A native of Davenport, Iowa, Beiderbecke taught himself to play cornet largely by ear, leading him to adopt a non-standard fingering some critics have connected to his original sound. He first recorded with Midwestern jazz ensembles, The Wolverines and The Bucktown Five[1][2] in 1924, after which he played briefly for the Detroit-based Jean Goldkette Orchestra before joining Frankie "Tram" Trumbauer for an extended gig at the Arcadia Ballroom in St. Louis. Beiderbecke and Trumbauer joined Goldkette in 1926. The band toured widely and famously played a set opposite Fletcher Henderson at the Roseland Ballroom in New York City in October 1926. He made his greatest recordings in 1927 (see above). In 1928, Trumbauer and Beiderbecke left Detroit to join the best-known and most prestigious dance orchestra in the country: the New-York-based Paul WhitemanOrchestra.
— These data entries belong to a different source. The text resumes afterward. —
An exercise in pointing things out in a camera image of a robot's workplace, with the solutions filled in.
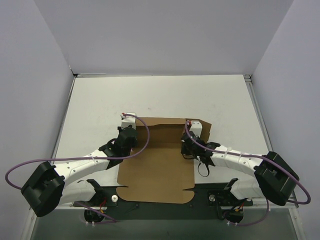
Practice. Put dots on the brown cardboard box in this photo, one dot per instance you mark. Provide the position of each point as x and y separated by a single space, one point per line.
158 173

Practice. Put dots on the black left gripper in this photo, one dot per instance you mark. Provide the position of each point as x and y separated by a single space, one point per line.
128 136

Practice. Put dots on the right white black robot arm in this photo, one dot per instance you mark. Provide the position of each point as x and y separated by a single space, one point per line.
270 176

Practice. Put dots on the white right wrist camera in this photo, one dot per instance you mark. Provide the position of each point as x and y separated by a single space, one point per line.
194 127

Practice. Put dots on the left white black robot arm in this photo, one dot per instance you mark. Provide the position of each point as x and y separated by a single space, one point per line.
50 185

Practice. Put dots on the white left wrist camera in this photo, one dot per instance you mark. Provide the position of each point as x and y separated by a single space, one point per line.
128 119

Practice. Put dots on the aluminium frame rail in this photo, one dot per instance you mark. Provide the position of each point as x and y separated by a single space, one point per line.
290 204

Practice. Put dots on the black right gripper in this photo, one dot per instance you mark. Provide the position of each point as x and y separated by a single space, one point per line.
188 141

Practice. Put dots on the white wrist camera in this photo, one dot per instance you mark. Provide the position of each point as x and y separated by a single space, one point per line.
128 119
194 127

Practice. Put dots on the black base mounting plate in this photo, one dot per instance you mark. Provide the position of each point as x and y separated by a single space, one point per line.
209 202

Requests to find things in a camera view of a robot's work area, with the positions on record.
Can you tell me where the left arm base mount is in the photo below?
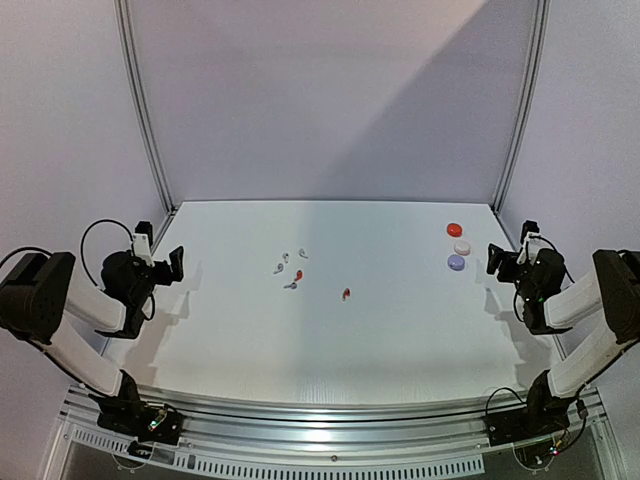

Beiderbecke's most influential recordings date from his time with Goldkette and Whiteman, although they were generally recorded under his own name or Trumbauer's. The Whiteman period also marked a precipitous decline in Beiderbecke's health, brought on by the demand of the bandleader's relentless touring and recording schedule in combination with Beiderbecke's persistent alcoholism. A few stints in rehabilitation centers, as well as the support of Whiteman and the Beiderbecke family in Davenport, did not check Beiderbecke's decline in health. He left the Whiteman band in 1930 and the following summer died in his Queens apartment at the age of 28.[3]